Hmm. While writing a comment to explain why that's good enough, I realised it's not really true for a standby that control file writes are always expected to be far apart in time. XLogFlush-> UpdateMinRecoveryPoint() could coincide badly with our N attempts for any small N and for any nap time, which I think makes your idea better than mine. With some cartoon-level understanding of what's going on (to wit: I think the kernel just pins the page but doesn't use a page-level content lock or range lock, so what you're seeing is raw racing memcpy calls and unsynchronised cache line effects), I guess you'd be fairly likely to make "progress" in seeing more new data even if you didn't sleep in between, but who knows. So I have a 10ms sleep to make progress very likely; given your algorithm it doesn't matter if you didn't make all the progress, just some. Since this is reachable from SQL, I think we also need a CFI call so you can't get uninterruptibly stuck here?

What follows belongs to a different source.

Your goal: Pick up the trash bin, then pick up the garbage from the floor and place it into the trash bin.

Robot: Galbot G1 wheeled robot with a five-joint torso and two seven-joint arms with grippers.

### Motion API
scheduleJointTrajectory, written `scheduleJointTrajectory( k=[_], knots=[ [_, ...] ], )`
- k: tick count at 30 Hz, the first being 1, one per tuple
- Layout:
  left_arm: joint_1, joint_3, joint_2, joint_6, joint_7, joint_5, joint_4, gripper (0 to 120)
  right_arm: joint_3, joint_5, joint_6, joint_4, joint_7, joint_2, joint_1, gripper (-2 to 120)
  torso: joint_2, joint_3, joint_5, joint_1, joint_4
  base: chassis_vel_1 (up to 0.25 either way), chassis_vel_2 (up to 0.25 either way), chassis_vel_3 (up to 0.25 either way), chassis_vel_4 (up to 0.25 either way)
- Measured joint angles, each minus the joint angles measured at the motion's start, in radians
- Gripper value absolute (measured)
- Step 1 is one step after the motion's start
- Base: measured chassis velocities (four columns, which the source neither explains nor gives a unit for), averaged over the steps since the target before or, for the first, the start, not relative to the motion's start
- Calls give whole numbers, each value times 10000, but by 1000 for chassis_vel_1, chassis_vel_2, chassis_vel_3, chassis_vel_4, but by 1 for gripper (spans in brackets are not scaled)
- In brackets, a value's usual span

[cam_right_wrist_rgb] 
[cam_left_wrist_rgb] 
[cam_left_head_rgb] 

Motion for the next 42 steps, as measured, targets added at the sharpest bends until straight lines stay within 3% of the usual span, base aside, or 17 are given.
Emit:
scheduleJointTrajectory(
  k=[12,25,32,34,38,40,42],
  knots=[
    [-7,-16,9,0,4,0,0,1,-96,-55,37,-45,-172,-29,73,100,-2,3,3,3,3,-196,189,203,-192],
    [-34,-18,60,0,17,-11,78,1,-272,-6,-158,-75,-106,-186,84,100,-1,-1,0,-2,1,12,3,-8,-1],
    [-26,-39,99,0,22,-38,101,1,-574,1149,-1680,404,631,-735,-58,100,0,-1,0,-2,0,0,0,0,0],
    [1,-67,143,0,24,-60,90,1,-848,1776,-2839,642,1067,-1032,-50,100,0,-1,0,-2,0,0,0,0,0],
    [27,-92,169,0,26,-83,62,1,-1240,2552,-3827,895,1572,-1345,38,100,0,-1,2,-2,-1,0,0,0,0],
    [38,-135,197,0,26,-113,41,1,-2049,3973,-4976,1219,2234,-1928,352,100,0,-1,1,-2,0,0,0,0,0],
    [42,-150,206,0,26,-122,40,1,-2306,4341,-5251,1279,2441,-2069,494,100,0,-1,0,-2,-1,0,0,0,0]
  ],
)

I wrote a stupid throw-away function to force a write. If you have an ext4 system to hand (xfs, zfs, apfs, ufs, others don't suffer from this) you can do: do $$ begin for i in 1..100000000 do loop perform pg_update_control_file(); end loop; end; $$; ... while you also do: select pg_control_system(); \watch 0.001 ... and you'll soon see: ERROR: calculated CRC checksum does not match value stored in file The attached draft patch fixes it.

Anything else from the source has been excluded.